Liquefied Natural Gas- Boom or doom? WWF says there’s room to debate
That’s what we asked at last night’s sell-out public dialogue on B.C.’s Liquefied Natural Gas Ambitions, the first public event of the new Energy Forum moderated by our co-hosts Clean Energy BC and Clean Energy Canada.
The LNG gold rush is on. The government proposes to have at least three liquefied natural gas (LNG) export terminals up and running on the B.C. coast by 2020. And last week reports of four additional proposed LNG export plants for BC surfaced. LNG is extracted by fracking, (hydraulic fracturing) and exported after a ‘freeze and squeeze’ process.
Industrial work camp, northern BC. (C) Mike Ambach, WWF-Canada
Questions about LNG are welling up faster than a gusher. Mark Grist, from Fortis B opened with a brief “ LNG 101”. Each of the other expert panelists gave 4 word summaries of what LNG means to BC:
- Karena Shaw, University of Victoria: Inadequately Benefitting British Columbians.
- Art Sterritt, Coastal First Nations: Non-understandable, Unplanned, Unrealistic and Unachievable.
- Kathryn Harrison, UBC: Risky, Irresponsible, Unfair, and Willfully-Blind.
- Steve Davis, IPP Consultant: Infrastructure, Opportunity, a Legacy Lost.
- Tom Syer, Business Council of BC: Generational Opportunity, Big Challenges.
What does LNG mean to WWF-Canada? Here are our key words and questions:
Climate: We’re concerned that such rapid scale LNG development is at odds with BC’s ambitious and laudatory climate targets . According to experts like Pembina’s Matt Horne, and with WWF’s vision of a 100% renewable energy fuelled future by 2050. The International Energy Agency warns that global development of shale gas would put CO2 emissions on a “trajectory consistent with a probable temperature rise of more than3.5 degrees Celsius in the long term”, well above the globally agreed target of limiting temperature rise to 2 degrees.
Renewable Energy: But if LNG development is fuelled by renewables, as many in the clean energy sector advocate, and as the Coastal First Nations recommend, and will truly displace dirtier fossil fuel use elsewhere, that could change the balance sheet.
Water: Impacts of LNG on water keep bubbling to the surface: On average, fracturing a shale gas well requires 11 million litres of water. According to the BC Oil and Gas Commission, over 7300 new wells have been drilled in BC for LNG development since 2005 and between 500 and 1,000 new wells are being permitted in the province each year, the majority of which will use hydraulic fracturing.
Toxic Disclosure: Oil and gas exploration and drilling activities are exempt from reporting to the National Pollutant Release Inventory (NPRI.) so there’s less than full public disclosure about environmental and human health impacts from the estimated more than 800 chemicals used in fracturing fluid chemicals. (The fracfocus provincial site is a step in the right direction but doesn’t replicate many of the NPRI’s best features. )
Oceans. LNG development will also affect BC’s ocean environment. One project proposes to build a processing plant in the middle of sensitive eelgrass habitat. A surge of exports means more tankers too. We’re trying to quantify the impacts of shipping noise on whales on the North Coast. What will this increase in shipping traffic mean?
Caribou. And then there are the declining populations of threatened mountain caribou in northern BC, affected by habitat loss and fragmentation from natural gas and other industrial activities.
What should the government do about these projected impacts?

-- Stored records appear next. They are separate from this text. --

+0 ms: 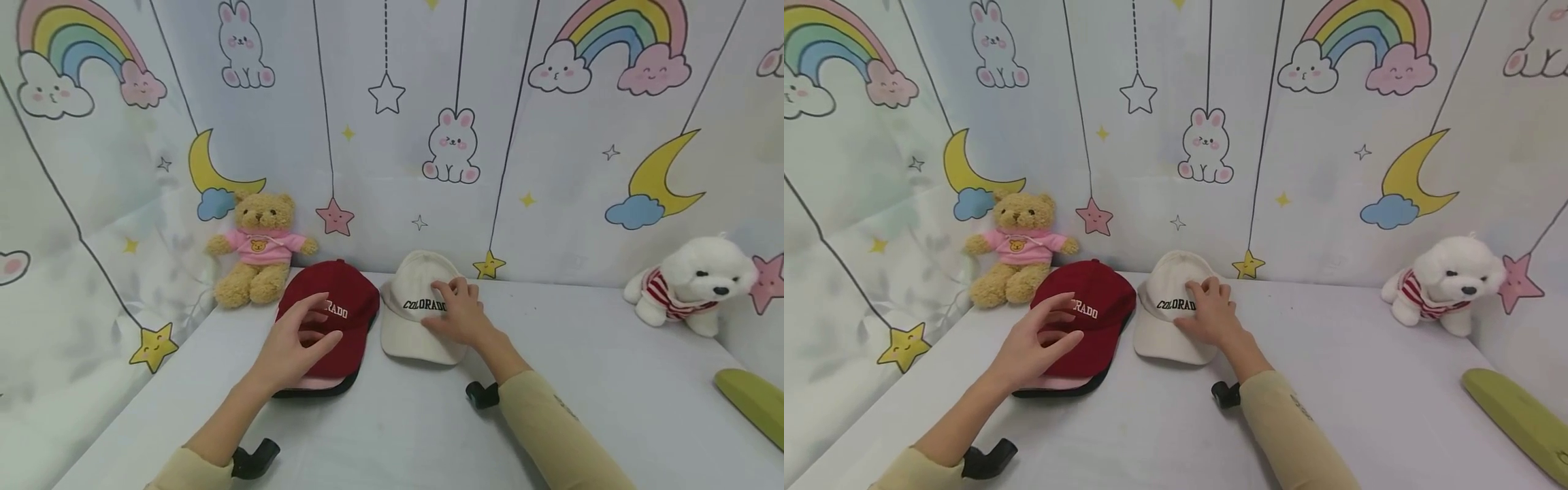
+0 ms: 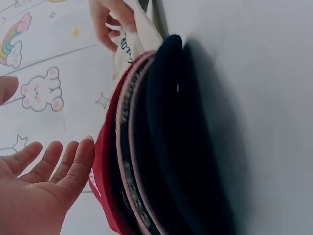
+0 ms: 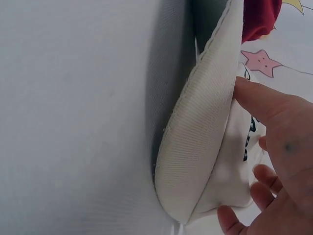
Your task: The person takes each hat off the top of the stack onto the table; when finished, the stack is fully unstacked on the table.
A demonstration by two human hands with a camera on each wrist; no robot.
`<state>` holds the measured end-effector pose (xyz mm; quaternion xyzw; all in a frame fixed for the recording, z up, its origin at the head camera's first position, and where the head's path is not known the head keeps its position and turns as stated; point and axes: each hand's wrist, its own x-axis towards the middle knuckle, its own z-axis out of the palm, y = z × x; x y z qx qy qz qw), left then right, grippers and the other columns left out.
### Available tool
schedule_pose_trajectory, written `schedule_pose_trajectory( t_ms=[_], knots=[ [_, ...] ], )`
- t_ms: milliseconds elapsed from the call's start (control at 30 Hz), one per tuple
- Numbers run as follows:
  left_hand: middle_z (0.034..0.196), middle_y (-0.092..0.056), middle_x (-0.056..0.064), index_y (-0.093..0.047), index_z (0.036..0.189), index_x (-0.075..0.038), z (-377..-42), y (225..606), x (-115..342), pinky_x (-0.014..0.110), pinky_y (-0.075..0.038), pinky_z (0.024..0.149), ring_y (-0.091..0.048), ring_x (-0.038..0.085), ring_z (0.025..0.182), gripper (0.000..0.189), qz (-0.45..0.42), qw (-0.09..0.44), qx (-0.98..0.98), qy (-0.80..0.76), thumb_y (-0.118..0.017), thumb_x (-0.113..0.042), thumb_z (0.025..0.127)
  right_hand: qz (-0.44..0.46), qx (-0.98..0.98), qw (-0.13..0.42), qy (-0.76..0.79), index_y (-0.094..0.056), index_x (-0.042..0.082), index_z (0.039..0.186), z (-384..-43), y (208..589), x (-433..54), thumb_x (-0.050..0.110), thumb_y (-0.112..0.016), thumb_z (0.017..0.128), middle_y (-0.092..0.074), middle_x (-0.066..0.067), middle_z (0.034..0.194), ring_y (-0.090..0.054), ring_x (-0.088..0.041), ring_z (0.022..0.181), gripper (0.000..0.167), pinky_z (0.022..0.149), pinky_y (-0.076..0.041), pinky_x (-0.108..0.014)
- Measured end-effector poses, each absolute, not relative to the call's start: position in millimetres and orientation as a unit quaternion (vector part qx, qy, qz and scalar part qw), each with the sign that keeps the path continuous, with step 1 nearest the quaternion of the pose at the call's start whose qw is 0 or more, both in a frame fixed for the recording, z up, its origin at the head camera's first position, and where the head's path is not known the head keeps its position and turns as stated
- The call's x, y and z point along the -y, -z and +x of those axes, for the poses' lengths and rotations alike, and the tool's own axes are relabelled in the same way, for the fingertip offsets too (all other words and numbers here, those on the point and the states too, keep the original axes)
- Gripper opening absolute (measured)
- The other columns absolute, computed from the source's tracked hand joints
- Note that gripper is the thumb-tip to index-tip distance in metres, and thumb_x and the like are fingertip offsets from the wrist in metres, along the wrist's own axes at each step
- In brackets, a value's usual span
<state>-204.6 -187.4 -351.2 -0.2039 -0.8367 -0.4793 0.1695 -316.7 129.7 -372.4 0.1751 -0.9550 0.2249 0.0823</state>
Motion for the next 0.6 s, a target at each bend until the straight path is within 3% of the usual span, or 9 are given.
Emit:
schedule_pose_trajectory(
  t_ms=[600],
  knots=[
    [0.132, -0.056, 0.016, -0.046, 0.146, -0.004, -197, 356, 220, 0.048, -0.055, 0.089, -0.055, 0.033, 0.118, 0.066, -0.148, 0.188, 0.859, 0.452, -0.077, -0.019, 0.09, 0.165, 0.959, 0.058, -0.224, -0.042, 0.012, 0.149, -336, 373, -126, 0.04, -0.075, 0.091, -0.034, -0.02, 0.134, -0.028, -0.042, 0.123, 0.072, 0.093, -0.037, -0.057]
  ],
)
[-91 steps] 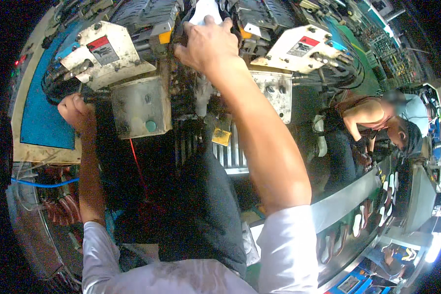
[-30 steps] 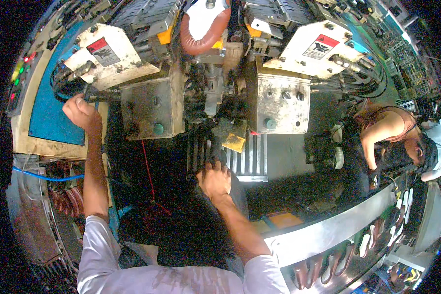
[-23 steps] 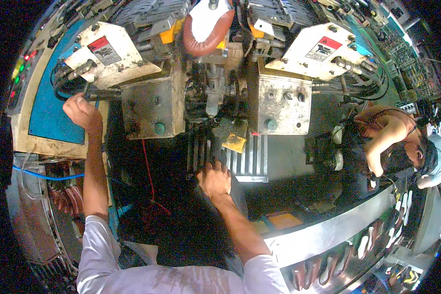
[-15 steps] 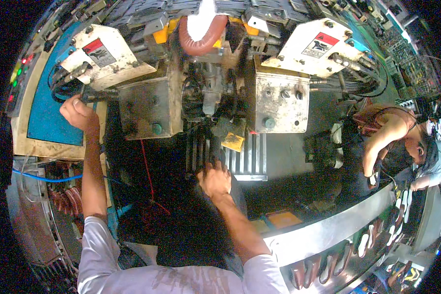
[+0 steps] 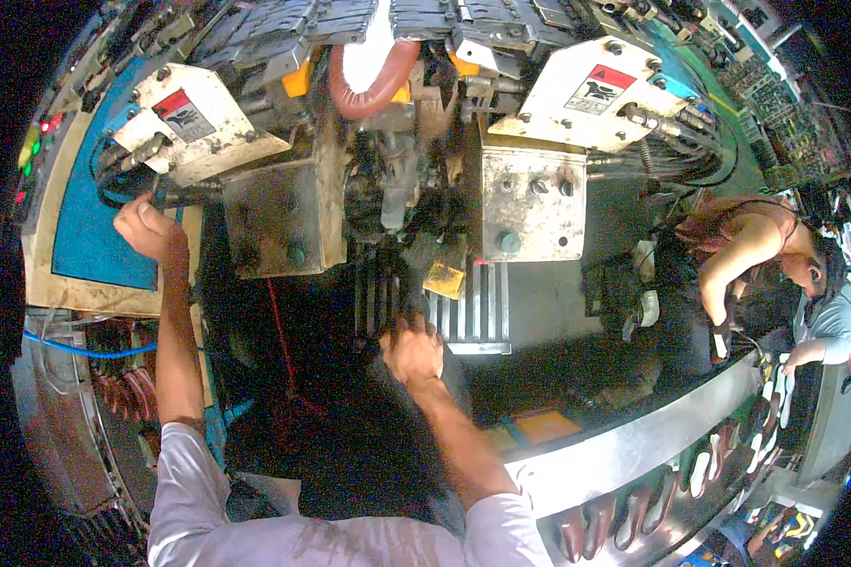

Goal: The person repeatedly picks up brown shoe uppers and white insoles from a conveyor belt, aligns them, and presses them together using a shoe-lasting machine. They then place the assembled shoes onto a nearby shelf. This process is repeated for multiple pairs throughout the clip.

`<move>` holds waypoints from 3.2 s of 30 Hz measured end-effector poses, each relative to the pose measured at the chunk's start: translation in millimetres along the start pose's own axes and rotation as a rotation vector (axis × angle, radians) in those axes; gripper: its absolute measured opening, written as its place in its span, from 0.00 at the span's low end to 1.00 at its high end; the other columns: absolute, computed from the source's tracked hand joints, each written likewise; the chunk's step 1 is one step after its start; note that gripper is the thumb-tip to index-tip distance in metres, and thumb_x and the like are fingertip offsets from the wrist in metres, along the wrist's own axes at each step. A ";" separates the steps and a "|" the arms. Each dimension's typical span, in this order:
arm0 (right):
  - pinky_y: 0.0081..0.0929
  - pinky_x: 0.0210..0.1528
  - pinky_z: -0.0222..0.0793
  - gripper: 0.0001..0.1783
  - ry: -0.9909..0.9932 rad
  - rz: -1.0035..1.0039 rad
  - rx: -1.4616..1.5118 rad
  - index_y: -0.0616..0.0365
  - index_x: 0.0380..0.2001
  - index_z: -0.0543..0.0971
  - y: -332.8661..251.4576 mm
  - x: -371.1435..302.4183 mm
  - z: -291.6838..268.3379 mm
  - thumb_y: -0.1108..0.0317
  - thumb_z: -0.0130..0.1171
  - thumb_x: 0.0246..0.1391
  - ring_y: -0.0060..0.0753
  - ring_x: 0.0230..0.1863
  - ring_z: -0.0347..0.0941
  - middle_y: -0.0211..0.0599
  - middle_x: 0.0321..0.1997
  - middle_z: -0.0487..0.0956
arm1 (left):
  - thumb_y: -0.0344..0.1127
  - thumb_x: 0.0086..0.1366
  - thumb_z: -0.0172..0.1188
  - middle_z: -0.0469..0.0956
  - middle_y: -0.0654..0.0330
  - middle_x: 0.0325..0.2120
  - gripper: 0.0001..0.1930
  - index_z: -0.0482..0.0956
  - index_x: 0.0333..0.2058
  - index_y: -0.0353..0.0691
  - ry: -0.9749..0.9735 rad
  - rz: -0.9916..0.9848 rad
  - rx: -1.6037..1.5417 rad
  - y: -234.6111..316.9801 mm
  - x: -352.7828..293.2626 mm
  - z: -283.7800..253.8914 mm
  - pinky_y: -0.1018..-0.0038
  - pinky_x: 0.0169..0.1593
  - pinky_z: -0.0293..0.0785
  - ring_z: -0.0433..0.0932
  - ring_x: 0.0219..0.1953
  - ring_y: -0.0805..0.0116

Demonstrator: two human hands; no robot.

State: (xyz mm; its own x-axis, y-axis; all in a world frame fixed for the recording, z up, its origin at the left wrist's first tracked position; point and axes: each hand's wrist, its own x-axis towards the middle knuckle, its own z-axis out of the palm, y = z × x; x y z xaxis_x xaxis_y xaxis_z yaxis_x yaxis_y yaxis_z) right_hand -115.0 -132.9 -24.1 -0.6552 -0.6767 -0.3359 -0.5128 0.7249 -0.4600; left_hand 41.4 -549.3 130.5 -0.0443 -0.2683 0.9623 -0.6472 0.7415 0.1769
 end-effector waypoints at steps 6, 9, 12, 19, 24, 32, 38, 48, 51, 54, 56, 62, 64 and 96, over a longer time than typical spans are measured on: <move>0.53 0.67 0.73 0.29 -0.034 -0.002 -0.009 0.56 0.60 0.83 2.5 1.4 -0.3 0.50 0.59 0.63 0.60 0.64 0.76 0.52 0.67 0.78 | 0.35 0.72 0.52 0.78 0.44 0.40 0.14 0.84 0.41 0.32 0.006 0.013 0.029 -1.1 -0.3 0.0 0.53 0.54 0.74 0.77 0.46 0.45; 0.54 0.67 0.72 0.29 -0.027 -0.005 -0.041 0.55 0.60 0.83 0.3 -0.3 -2.5 0.50 0.59 0.63 0.60 0.64 0.75 0.51 0.67 0.78 | 0.35 0.72 0.52 0.79 0.43 0.41 0.15 0.84 0.43 0.32 -0.007 0.017 0.038 -3.9 -1.3 0.1 0.53 0.55 0.75 0.77 0.46 0.45; 0.54 0.67 0.72 0.29 -0.050 0.026 -0.022 0.54 0.61 0.83 -1.5 1.1 -2.9 0.50 0.59 0.62 0.60 0.65 0.75 0.51 0.66 0.78 | 0.36 0.73 0.52 0.79 0.44 0.42 0.15 0.84 0.43 0.32 -0.014 0.016 0.039 -5.7 -1.5 0.8 0.53 0.55 0.74 0.77 0.47 0.45; 0.58 0.65 0.73 0.26 -0.015 -0.024 -0.030 0.57 0.54 0.84 -0.3 -2.0 -4.2 0.49 0.57 0.64 0.64 0.62 0.77 0.56 0.62 0.79 | 0.36 0.73 0.53 0.77 0.45 0.40 0.14 0.84 0.41 0.32 0.015 0.029 0.019 -0.2 0.2 1.2 0.52 0.53 0.73 0.76 0.46 0.45; 0.57 0.65 0.74 0.26 0.022 -0.022 -0.045 0.55 0.54 0.84 -2.0 -5.8 -8.4 0.48 0.59 0.63 0.63 0.62 0.77 0.56 0.61 0.80 | 0.37 0.74 0.53 0.77 0.46 0.40 0.14 0.84 0.42 0.34 -0.003 0.024 0.014 0.1 0.0 -2.1 0.52 0.54 0.72 0.76 0.47 0.45; 0.54 0.64 0.75 0.25 0.085 0.004 -0.105 0.55 0.52 0.85 9.6 -10.5 -13.9 0.48 0.60 0.62 0.61 0.60 0.78 0.52 0.58 0.82 | 0.37 0.74 0.53 0.76 0.46 0.41 0.12 0.82 0.41 0.35 -0.016 -0.009 -0.004 15.4 3.0 -4.1 0.50 0.55 0.70 0.75 0.48 0.44; 0.55 0.64 0.75 0.27 0.107 0.030 -0.144 0.54 0.53 0.85 23.8 -11.1 -9.2 0.46 0.59 0.62 0.60 0.61 0.79 0.51 0.60 0.81 | 0.37 0.75 0.56 0.74 0.44 0.49 0.13 0.81 0.50 0.35 -0.317 -0.102 -0.010 3.1 14.2 -30.5 0.49 0.63 0.66 0.71 0.56 0.42; 0.55 0.59 0.77 0.26 0.157 0.038 -0.114 0.56 0.50 0.86 40.3 -15.8 -20.1 0.46 0.60 0.62 0.62 0.57 0.79 0.51 0.56 0.83 | 0.35 0.76 0.56 0.82 0.46 0.52 0.19 0.78 0.60 0.32 -0.700 -0.094 -0.477 123.8 9.3 -77.5 0.60 0.64 0.72 0.80 0.56 0.47; 0.55 0.60 0.77 0.26 0.150 0.037 -0.097 0.57 0.50 0.86 35.5 -15.2 -20.4 0.46 0.60 0.62 0.62 0.57 0.79 0.52 0.56 0.83 | 0.45 0.81 0.53 0.84 0.50 0.53 0.23 0.78 0.62 0.32 -0.921 -0.431 -0.784 153.6 1.7 -34.4 0.64 0.63 0.74 0.82 0.56 0.56; 0.55 0.60 0.77 0.26 0.153 0.033 -0.075 0.57 0.49 0.86 35.5 -14.4 -15.8 0.47 0.59 0.62 0.62 0.57 0.80 0.53 0.56 0.83 | 0.53 0.82 0.52 0.86 0.55 0.51 0.25 0.79 0.62 0.38 -1.090 -0.939 -1.140 190.8 4.4 4.7 0.64 0.62 0.76 0.83 0.54 0.63; 0.55 0.60 0.77 0.25 0.158 0.037 -0.064 0.57 0.48 0.86 40.7 -13.4 -12.7 0.47 0.59 0.62 0.62 0.56 0.80 0.54 0.55 0.83 | 0.54 0.81 0.54 0.86 0.57 0.51 0.26 0.79 0.62 0.39 -1.162 -1.221 -1.264 224.0 10.5 19.0 0.64 0.60 0.78 0.84 0.53 0.64; 0.54 0.61 0.77 0.25 0.112 0.072 -0.041 0.59 0.46 0.87 32.6 -12.9 -22.0 0.48 0.60 0.61 0.63 0.55 0.81 0.54 0.53 0.84 | 0.52 0.76 0.64 0.86 0.60 0.48 0.22 0.80 0.59 0.45 -1.287 -1.575 -1.401 273.2 17.5 37.2 0.63 0.55 0.83 0.84 0.48 0.65; 0.54 0.65 0.75 0.25 0.094 0.071 -0.035 0.58 0.47 0.87 29.4 -13.1 -21.9 0.47 0.60 0.62 0.62 0.60 0.79 0.55 0.55 0.83 | 0.51 0.74 0.65 0.84 0.60 0.49 0.23 0.78 0.59 0.44 -1.278 -1.467 -1.408 272.4 11.1 33.5 0.63 0.54 0.84 0.84 0.48 0.65; 0.47 0.64 0.74 0.30 0.263 0.559 -0.098 0.61 0.63 0.76 277.2 -426.4 100.5 0.69 0.66 0.56 0.57 0.61 0.75 0.53 0.58 0.78 | 0.32 0.79 0.56 0.65 0.54 0.71 0.35 0.53 0.79 0.45 -1.641 -1.556 -1.572 286.9 -198.2 -324.0 0.59 0.73 0.65 0.68 0.72 0.57</move>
State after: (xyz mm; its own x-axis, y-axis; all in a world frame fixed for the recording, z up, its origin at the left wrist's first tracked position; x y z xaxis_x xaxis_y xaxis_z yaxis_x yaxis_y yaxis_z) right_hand 77.9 343.6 -91.0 -0.9474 -0.1465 -0.2847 -0.0936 0.9771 -0.1913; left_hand 111.1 -84.1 57.5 -0.9166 -0.1130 -0.3836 -0.2109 -0.6784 0.7038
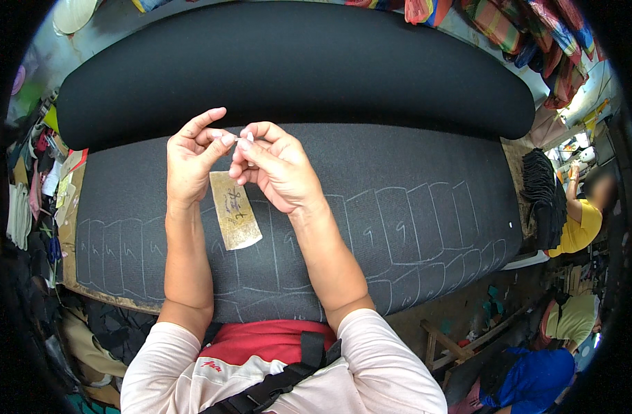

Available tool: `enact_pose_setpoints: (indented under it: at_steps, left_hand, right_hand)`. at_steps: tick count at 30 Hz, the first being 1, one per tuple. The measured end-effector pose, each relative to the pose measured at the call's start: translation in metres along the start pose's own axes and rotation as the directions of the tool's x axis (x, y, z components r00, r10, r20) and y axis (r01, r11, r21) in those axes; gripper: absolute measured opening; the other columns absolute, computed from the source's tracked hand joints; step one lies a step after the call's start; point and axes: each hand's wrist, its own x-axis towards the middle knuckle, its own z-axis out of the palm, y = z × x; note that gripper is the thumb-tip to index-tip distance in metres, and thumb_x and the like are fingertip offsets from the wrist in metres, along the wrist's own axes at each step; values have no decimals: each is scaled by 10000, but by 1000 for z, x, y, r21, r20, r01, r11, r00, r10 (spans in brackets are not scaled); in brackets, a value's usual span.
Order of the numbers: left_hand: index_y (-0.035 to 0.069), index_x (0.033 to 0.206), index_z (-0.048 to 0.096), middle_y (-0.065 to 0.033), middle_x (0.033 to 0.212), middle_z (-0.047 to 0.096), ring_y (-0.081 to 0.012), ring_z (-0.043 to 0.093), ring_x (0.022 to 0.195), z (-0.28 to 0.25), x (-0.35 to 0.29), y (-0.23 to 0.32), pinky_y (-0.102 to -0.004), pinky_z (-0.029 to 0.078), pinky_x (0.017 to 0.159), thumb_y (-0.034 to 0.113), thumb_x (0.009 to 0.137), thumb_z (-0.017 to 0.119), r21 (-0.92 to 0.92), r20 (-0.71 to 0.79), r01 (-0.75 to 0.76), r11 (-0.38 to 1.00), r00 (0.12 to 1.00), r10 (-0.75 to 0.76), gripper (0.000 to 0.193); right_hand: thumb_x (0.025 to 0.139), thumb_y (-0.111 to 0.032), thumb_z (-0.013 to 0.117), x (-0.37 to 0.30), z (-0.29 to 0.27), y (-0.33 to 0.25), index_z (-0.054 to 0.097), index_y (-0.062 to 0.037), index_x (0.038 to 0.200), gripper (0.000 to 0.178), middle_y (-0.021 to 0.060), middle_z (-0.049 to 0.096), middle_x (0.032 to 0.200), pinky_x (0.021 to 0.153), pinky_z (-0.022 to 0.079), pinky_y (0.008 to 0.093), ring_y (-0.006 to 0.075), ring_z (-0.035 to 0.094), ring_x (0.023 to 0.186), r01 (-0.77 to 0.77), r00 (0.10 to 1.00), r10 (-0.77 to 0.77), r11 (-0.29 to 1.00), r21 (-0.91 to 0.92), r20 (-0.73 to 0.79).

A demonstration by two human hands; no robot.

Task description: The person uses a small rectangular template and a white marking tool to draw outlines and symbols on a large roll of black fabric. They repeatedly position the template, trace its edges, and mark sections with numbers and symbols.

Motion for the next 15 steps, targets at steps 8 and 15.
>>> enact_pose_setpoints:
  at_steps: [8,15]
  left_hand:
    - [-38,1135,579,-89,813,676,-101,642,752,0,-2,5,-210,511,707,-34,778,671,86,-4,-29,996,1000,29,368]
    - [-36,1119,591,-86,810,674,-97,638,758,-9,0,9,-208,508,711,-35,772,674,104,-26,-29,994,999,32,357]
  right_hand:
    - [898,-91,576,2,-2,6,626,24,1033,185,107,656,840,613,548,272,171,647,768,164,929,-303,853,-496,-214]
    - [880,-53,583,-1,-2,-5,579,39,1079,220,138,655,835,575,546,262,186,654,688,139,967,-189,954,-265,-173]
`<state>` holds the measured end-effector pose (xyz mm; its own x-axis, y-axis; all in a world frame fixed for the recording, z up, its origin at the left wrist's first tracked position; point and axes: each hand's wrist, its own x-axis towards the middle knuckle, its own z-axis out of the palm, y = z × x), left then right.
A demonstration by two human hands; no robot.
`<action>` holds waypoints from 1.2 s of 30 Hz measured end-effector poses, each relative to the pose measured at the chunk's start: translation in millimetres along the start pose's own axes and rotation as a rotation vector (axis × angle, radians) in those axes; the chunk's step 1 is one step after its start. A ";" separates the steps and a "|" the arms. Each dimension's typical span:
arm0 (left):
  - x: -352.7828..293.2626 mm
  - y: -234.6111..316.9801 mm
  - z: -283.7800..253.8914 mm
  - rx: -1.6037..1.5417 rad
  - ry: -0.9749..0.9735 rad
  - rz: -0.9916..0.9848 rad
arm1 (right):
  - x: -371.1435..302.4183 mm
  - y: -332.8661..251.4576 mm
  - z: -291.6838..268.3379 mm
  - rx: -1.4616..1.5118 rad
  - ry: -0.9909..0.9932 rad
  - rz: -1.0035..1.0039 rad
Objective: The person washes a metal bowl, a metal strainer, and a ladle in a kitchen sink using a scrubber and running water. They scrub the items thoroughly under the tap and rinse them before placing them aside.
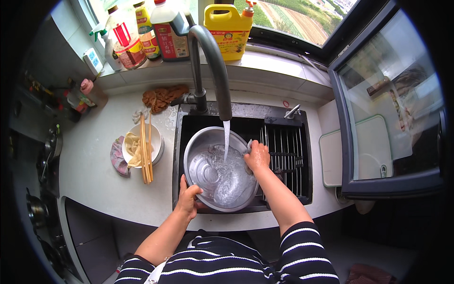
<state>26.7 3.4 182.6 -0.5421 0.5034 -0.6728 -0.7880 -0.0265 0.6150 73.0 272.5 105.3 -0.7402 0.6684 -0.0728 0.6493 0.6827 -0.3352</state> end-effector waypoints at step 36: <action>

The BC government’s LNG Strategy promotes it as a stable, low-risk fossil fuel and emphasizes its’ potential economic benefits. Elsewhere, from France to Bulgaria to New York State to Nova Scotia, governments are trying to come to grips with LNG through permanent or temporary moratoriums, development pauses for further study, commissioning studies while development proceeds, or revising regulations to deal with the impacts.
The Energy Forum event yesterday solidified some knowledge of the issues at stake in LNG development. We’ll continue to grapple with this issue, and to promote climate friendly, low-impact and renewable energy solutions.